L’objectif d’un « monde sans paludisme » lancé par Roll Back Malaria nécessite en effet un financement important et pérenne. Le partenariat estime que 100 milliards de dollars devront être consacrés à la lutte contre la maladie d’ici à 2030 pour atteindre l’objectif de réduction de 90 % du taux de mortalité liée au paludisme (par rapport à 2015). Il rappelle surtout que les coûts d’un échec seraient supérieurs aux montants nécessaires pour atteindre les cibles de 2030.
Conséquences désastreuses
La lutte contre le paludisme, une maladie qui menace encore 3,2 milliards de personnes dans le monde – près de la moitié de la population mondiale est donc exposée – est très fragile, elle nécessite une attention de tous les instants et une mobilisation constante. Dans certains pays d’Asie par exemple, où le recul de la maladie est net, l’efficacité du traitement de référence est menacée par la prise de médicaments mal prescrits, sous-dosés ou par un mauvais suivi des prescriptions. Or ce phénomène de résistance au traitement de base s’approche dangereusement de l’Inde, pays qui compte 1,2 milliard d’habitants et où le paludisme est encore très présent.

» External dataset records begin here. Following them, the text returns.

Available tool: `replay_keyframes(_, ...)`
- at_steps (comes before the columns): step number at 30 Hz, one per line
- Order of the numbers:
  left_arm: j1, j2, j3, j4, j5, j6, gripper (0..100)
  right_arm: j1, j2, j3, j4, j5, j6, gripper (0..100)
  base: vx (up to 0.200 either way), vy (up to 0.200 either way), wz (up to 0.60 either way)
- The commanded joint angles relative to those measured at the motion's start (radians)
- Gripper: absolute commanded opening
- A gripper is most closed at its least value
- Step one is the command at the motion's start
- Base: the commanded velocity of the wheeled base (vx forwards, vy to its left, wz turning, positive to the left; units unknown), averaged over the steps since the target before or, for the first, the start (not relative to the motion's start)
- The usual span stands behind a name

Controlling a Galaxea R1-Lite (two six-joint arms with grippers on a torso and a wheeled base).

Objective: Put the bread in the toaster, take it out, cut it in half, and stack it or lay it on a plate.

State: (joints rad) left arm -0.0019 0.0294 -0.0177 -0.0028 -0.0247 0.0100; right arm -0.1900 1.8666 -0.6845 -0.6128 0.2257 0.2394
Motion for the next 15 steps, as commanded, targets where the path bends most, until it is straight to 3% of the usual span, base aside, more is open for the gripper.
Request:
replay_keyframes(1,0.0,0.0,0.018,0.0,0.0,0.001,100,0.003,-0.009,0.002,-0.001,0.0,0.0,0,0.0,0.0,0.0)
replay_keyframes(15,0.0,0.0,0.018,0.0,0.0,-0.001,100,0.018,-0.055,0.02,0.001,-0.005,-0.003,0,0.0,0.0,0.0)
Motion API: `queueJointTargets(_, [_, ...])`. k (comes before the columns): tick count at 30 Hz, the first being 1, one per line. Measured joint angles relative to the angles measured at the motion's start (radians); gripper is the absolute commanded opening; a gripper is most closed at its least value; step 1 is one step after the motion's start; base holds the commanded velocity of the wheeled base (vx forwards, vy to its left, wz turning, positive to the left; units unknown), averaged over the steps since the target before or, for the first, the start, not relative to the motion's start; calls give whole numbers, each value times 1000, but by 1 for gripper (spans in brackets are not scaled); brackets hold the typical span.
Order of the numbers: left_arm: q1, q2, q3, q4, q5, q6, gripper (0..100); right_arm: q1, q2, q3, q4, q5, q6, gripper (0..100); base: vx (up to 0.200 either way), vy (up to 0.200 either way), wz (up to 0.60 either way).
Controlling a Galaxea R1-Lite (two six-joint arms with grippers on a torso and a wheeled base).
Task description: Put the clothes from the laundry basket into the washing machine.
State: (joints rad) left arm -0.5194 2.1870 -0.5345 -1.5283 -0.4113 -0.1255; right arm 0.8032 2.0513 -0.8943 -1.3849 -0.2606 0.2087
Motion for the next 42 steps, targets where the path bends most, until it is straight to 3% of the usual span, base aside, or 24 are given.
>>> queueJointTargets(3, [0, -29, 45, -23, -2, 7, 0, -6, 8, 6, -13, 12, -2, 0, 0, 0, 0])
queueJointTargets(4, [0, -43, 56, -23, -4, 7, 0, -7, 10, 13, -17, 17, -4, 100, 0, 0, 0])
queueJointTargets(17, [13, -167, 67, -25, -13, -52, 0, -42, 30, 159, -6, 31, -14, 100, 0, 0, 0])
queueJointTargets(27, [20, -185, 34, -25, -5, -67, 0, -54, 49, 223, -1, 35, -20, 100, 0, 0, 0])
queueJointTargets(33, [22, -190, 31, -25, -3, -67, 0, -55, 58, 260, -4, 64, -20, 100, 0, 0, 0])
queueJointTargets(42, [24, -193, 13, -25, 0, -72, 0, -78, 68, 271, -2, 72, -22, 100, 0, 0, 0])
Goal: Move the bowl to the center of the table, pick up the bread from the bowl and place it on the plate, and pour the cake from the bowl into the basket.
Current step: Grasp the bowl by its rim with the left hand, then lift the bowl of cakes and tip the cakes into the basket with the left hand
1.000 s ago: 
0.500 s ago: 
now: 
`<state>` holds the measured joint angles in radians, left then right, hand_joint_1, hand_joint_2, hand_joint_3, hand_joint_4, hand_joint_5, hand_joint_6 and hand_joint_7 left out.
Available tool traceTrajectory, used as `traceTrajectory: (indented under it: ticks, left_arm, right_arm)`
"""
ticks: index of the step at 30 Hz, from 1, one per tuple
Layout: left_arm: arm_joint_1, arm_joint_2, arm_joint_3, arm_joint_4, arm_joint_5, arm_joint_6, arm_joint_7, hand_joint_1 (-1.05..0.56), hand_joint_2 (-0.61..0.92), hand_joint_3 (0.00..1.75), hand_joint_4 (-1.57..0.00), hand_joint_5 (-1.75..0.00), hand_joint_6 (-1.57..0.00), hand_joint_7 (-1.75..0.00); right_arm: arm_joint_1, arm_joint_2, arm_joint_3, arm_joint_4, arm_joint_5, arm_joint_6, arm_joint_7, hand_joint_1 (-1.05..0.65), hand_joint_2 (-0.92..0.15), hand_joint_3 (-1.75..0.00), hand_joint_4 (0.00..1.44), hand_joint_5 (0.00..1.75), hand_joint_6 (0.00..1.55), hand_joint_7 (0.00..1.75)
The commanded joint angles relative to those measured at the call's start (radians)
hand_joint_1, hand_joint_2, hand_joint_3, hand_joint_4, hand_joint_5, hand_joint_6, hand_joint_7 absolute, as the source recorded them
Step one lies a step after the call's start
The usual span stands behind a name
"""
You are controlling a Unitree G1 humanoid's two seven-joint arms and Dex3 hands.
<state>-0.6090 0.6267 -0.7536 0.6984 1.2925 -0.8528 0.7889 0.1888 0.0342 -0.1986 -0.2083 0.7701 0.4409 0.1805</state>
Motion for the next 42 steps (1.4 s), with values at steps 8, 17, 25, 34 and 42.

Roll Back Malaria identifie clairement la cause de ces carences à un « affaiblissement des programmes de lutte », dû à un manque de ressources financières. Ce retour en arrière pourrait avoir des conséquences désastreuses, en particulier dans les régions où le nombre de cas a déjà commencé à diminuer et où, donc, l’immunité naturelle des populations décline, les rendant extrêmement vulnérables en cas de résurgence de la maladie. Par ailleurs, l’épidémie fulgurante d’Ebola qui a frappé l’Afrique subsaharienne a déréglé des systèmes de santé déjà fragiles, relançant le nombre de cas de paludisme non traités.
Au-delà de son impact sur la santé, en particulier des femmes et des enfants, le paludisme est une des causes – au moins autant qu’elle en est la conséquence – du maintien dans la pauvreté de plusieurs régions du monde. Il pèse sur l’activité économique des pays touchés, en augmentant l’absentéisme des travailleurs et en faisant baisser leur productivité, mais aussi sur l’éducation, et bien sûr sur les systèmes de santé publique. La fin de la grande pauvreté dans le monde passera donc par l’élimination du paludisme.